[Collection entries]
--- START ---

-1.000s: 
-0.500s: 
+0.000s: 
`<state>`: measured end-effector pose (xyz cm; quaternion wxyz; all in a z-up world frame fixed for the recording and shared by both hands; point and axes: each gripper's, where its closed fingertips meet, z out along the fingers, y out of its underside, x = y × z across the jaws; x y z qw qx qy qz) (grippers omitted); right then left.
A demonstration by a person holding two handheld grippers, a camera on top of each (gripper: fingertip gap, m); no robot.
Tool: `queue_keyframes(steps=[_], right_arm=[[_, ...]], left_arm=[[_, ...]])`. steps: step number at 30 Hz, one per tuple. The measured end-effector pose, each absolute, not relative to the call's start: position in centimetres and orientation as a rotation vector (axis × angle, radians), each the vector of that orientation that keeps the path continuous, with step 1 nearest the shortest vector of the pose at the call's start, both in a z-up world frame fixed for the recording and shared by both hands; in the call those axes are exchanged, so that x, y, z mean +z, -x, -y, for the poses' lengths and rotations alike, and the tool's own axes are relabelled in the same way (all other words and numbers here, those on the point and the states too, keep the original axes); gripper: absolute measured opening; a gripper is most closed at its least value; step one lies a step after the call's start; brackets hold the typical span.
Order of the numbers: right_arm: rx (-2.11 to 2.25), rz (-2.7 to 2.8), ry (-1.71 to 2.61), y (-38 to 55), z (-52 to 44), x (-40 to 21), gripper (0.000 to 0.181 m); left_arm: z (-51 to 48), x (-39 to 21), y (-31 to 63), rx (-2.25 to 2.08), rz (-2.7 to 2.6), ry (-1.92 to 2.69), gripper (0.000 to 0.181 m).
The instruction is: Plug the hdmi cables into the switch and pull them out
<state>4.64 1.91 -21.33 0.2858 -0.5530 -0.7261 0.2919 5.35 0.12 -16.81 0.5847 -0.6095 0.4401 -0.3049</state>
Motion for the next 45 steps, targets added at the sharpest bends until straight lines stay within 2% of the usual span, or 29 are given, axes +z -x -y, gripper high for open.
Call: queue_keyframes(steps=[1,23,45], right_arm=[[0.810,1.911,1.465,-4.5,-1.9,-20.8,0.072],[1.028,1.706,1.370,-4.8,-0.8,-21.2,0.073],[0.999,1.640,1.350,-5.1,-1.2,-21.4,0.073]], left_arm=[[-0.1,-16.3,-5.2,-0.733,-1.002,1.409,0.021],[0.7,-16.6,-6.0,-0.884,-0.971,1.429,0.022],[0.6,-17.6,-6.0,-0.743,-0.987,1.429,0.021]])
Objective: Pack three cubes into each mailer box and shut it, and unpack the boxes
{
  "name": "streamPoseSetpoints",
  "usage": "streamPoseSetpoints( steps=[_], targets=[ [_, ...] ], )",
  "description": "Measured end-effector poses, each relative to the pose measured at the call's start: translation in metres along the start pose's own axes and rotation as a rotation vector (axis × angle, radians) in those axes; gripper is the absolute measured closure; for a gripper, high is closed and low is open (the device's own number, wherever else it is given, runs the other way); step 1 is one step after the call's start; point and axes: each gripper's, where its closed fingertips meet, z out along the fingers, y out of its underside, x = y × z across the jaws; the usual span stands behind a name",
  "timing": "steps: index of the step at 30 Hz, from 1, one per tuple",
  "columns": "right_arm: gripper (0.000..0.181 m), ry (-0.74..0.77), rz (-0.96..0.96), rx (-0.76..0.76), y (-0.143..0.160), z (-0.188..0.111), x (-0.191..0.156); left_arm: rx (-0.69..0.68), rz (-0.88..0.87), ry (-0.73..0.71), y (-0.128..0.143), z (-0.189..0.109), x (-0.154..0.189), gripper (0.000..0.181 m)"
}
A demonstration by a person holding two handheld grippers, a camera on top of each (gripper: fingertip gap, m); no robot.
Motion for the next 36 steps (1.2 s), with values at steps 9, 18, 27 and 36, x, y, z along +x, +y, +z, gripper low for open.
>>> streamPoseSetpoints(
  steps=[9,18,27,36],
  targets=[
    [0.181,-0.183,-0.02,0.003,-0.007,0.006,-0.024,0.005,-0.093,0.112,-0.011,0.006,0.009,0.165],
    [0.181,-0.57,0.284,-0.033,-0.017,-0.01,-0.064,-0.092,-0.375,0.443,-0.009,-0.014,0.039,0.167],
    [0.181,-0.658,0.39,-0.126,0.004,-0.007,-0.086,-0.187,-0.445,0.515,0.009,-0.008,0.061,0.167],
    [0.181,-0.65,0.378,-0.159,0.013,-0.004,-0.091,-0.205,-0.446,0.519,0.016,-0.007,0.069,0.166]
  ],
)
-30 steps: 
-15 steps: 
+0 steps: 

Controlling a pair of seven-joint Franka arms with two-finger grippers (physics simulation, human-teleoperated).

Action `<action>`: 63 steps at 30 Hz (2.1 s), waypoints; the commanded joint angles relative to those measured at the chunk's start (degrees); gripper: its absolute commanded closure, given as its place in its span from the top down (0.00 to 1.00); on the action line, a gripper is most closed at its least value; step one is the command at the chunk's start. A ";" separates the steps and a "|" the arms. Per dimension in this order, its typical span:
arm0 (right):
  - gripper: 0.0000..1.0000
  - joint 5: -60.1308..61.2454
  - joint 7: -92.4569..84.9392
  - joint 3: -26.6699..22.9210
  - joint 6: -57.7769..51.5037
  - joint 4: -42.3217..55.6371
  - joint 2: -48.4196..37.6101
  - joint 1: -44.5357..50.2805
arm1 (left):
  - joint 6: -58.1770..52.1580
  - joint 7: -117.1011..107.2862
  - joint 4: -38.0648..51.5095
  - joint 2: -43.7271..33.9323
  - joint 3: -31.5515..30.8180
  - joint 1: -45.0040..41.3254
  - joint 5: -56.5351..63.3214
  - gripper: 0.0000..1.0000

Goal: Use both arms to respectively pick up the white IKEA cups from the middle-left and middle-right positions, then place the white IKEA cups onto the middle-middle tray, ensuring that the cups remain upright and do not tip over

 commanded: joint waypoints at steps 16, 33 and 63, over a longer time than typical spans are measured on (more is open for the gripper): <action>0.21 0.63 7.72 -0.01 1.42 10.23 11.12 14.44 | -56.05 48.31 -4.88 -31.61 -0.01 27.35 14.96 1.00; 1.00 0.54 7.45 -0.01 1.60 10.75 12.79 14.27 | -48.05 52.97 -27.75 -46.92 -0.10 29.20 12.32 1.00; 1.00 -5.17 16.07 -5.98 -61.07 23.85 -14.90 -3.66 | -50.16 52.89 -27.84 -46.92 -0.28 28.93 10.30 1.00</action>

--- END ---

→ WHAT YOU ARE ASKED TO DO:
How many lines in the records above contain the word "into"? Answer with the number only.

→ SOLUTION FOR THIS EXERCISE:
2